Security Tightening and Dire Humanitarian Conditions Reduce the Number of Palestinian Refugees in Cyber City Camp in Jordan

Great security tightening, bad humanitarian conditions, ill-treatment, and degrading media blackout on their suffering, led to reduce the numbers of Palestinian Syrian refugees who are in Cyber ”‹”‹City camp in the province of Ramtha northern Jordan, where recently more than 10 families escaped the camp, which home to about 175 Palestinian families who fled the hell of war in Syria.
This industrial compound that is surrounded by a fence and enhanced with security guarded turned into more like a detention center, since it  is subject to the supervision of several Jordanian security services, after it was originally the headquarters for the Asian workers who were employed in the industrial city factories in the city of Irbid before it is closed years ago as a result of successive strikes by workers to protest at poor level housing. This place was opened with donation from its owner to house Palestinian refugees from Syria.

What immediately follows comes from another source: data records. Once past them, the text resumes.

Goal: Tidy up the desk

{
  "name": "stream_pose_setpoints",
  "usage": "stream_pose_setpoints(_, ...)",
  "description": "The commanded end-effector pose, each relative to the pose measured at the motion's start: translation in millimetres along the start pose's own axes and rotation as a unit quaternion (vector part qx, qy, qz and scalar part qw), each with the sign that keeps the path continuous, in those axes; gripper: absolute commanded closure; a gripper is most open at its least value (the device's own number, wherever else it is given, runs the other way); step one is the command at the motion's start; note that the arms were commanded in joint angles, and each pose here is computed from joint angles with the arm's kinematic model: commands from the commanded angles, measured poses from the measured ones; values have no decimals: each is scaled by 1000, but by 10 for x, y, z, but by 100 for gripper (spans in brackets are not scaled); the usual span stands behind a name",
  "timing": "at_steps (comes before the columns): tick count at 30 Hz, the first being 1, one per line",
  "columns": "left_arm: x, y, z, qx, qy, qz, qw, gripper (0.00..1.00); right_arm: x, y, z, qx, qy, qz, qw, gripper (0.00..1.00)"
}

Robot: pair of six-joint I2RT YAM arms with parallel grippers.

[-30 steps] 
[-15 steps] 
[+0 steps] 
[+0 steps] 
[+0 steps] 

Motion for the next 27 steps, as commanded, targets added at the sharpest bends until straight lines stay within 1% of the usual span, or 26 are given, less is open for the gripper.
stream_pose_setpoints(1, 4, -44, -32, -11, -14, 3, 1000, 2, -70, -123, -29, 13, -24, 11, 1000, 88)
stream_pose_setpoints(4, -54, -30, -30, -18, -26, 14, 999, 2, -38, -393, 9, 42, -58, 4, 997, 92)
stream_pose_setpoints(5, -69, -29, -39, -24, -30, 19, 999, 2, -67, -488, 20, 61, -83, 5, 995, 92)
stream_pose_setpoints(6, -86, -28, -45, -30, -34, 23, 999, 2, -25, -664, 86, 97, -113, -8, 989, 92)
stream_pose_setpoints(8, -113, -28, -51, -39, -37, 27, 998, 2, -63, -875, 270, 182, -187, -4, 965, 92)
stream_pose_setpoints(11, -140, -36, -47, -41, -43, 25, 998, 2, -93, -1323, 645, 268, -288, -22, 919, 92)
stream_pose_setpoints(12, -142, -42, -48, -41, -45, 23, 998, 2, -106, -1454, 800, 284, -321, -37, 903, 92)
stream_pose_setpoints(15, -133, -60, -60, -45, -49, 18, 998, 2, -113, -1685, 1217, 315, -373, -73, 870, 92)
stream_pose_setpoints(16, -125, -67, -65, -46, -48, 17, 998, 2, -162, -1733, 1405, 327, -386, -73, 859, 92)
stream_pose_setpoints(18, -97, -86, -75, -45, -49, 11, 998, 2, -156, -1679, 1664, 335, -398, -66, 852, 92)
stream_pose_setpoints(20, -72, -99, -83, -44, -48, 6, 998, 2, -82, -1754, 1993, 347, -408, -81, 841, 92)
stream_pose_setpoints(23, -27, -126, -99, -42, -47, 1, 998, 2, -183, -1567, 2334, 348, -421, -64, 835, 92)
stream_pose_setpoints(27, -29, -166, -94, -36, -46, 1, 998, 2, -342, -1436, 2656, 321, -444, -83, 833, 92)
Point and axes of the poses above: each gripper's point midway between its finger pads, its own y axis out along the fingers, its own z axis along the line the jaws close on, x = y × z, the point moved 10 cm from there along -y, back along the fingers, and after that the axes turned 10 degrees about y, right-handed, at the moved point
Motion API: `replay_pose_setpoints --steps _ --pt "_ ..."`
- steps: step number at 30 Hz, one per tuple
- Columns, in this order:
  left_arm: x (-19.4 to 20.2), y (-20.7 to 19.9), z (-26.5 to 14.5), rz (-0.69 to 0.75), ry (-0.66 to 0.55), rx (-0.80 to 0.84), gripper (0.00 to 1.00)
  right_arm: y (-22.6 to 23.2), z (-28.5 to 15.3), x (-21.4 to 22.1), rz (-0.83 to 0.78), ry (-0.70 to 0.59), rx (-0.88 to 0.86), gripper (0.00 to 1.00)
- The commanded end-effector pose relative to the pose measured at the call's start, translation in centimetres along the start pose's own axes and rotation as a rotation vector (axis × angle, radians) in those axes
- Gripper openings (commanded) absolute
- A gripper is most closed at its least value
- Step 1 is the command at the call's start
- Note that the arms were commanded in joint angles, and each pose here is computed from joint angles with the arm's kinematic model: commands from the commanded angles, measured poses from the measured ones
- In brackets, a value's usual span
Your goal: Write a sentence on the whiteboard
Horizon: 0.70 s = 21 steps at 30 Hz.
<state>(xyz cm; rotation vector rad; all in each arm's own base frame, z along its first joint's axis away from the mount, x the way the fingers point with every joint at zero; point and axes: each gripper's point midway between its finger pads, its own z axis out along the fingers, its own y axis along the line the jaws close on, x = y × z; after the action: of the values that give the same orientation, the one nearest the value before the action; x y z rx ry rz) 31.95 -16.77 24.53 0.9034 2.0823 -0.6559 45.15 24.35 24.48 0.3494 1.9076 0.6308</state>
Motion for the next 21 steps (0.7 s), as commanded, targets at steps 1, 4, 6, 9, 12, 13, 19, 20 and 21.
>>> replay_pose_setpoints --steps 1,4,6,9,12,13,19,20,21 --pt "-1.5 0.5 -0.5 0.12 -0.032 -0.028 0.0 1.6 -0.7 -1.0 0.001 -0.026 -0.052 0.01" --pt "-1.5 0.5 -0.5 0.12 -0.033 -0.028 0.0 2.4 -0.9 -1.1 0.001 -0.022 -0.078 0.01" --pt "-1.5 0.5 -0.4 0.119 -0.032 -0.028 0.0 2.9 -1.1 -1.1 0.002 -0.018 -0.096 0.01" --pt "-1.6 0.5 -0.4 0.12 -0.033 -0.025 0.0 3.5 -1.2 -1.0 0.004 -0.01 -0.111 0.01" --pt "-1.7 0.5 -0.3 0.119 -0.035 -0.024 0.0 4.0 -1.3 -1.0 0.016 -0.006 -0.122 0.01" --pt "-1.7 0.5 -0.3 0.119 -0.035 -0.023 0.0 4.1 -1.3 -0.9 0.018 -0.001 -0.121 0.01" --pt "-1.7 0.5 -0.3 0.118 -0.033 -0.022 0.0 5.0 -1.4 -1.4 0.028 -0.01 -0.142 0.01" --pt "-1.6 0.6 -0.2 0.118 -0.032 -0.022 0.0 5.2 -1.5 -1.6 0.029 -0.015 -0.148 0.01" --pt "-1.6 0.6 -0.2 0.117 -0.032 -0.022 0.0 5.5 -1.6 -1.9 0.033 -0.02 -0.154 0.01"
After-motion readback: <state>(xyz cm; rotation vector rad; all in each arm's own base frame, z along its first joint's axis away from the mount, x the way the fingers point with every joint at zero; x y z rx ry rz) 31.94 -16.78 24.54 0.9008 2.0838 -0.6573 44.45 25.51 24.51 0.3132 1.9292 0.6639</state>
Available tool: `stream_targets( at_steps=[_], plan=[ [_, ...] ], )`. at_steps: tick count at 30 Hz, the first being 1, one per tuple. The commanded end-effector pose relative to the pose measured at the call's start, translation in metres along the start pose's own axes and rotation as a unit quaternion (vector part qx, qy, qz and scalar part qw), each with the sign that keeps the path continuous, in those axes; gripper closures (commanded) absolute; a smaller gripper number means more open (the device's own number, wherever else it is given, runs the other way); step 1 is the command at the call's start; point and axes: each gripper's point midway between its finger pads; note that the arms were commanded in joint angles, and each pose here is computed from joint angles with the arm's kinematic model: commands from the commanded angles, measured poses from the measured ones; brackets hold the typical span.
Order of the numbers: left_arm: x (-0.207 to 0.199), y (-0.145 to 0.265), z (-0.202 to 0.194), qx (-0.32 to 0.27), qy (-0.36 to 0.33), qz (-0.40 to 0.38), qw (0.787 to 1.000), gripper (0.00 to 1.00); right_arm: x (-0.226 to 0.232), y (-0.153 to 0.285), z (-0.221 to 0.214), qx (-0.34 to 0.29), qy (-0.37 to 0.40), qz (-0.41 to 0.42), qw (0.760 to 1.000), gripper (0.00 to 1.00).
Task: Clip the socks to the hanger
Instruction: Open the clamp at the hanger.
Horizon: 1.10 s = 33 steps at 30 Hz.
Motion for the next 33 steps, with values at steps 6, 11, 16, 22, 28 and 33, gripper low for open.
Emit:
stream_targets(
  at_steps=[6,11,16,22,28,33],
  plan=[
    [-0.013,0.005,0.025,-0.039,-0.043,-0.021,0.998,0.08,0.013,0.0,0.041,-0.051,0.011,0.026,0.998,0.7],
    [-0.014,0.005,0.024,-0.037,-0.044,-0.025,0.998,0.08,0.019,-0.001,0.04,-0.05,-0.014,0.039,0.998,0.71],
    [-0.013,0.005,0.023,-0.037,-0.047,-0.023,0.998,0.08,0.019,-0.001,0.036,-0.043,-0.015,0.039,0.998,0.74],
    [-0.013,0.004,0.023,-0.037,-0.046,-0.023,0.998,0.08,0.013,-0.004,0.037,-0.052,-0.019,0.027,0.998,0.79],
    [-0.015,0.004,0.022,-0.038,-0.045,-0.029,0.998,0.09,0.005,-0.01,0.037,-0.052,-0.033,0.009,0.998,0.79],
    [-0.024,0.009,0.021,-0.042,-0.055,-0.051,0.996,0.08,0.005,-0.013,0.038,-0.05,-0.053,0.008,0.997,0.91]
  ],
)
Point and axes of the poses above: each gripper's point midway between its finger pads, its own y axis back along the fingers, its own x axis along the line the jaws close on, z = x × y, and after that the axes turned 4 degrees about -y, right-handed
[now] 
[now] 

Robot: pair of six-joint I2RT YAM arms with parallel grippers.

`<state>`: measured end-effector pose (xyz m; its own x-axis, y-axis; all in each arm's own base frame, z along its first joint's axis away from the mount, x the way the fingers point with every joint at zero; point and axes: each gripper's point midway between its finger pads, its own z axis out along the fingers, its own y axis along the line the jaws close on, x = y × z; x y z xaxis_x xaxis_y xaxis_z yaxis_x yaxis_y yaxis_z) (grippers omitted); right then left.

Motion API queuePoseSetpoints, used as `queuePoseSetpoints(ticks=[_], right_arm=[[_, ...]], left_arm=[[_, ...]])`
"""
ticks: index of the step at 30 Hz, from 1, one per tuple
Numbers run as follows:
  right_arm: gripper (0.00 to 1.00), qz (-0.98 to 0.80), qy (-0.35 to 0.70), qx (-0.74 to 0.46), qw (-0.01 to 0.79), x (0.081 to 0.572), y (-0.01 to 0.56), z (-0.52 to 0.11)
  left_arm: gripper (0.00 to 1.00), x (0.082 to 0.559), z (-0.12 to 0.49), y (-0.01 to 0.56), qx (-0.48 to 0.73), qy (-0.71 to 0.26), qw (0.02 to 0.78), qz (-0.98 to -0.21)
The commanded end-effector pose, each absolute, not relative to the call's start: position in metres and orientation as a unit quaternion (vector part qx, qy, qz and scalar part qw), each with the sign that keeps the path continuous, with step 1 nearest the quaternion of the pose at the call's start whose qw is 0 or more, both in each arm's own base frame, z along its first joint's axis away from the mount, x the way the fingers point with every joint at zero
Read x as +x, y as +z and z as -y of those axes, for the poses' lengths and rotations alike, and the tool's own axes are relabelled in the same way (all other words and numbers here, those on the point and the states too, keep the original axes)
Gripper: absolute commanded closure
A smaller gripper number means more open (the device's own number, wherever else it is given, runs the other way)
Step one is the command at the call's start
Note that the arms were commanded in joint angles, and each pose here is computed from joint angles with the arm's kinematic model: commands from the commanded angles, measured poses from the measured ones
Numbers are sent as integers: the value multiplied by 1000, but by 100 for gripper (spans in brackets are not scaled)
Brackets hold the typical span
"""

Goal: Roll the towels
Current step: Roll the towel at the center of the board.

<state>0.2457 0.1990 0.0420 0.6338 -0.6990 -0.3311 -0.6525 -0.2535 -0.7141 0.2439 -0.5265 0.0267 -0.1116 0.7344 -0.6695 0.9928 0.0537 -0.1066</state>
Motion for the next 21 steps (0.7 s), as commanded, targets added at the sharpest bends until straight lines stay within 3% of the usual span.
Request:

Refugees are distributed on 142 housing units in the five-story building, while visitors are received on a piece of land 50 meters away, the allowed distance for refugees to move away from the residence.
The inhabitants are suffering from bad living conditions; the five-member-family lives in one room and all rooms in each floor have only one kitchen and one bathroom used by all guests.
Restrictions on Palestinian refugees, especially those who hold the Syrian passports forced some of them to commit suicide to escape the miserable life, and in turn, a refugee described the Jordanian authorities’ treatment as “humiliated.”
He added that “We have been treated similarly as criminals since the moment we arrived to Jordan despite the fact that some of us hold a Jordanian passport, but the only problem is that we are Palestinians.”
He adds: “We are in Cyber ”‹”‹City are barred from visiting relatives and forbidden to go out like in Guantánamo.”
It is worth mentioning that the Policy Board, headed by King Abdullah II, made a decision in May 2011 which prevent the entry of Palestinian refugees from Syria to Jordan, where politicians justified this decision being a related to controversy Jordanian identity and fears that Jordan would be alternative homeland for the Palestinians.
The Jordanian government does not hide its opposition to Palestinian entry into its territory where the former Syrian Minister of State for Information Samih Maaytahsaid that “Jordan is not obliged to pay political prices for Syrian crisis.”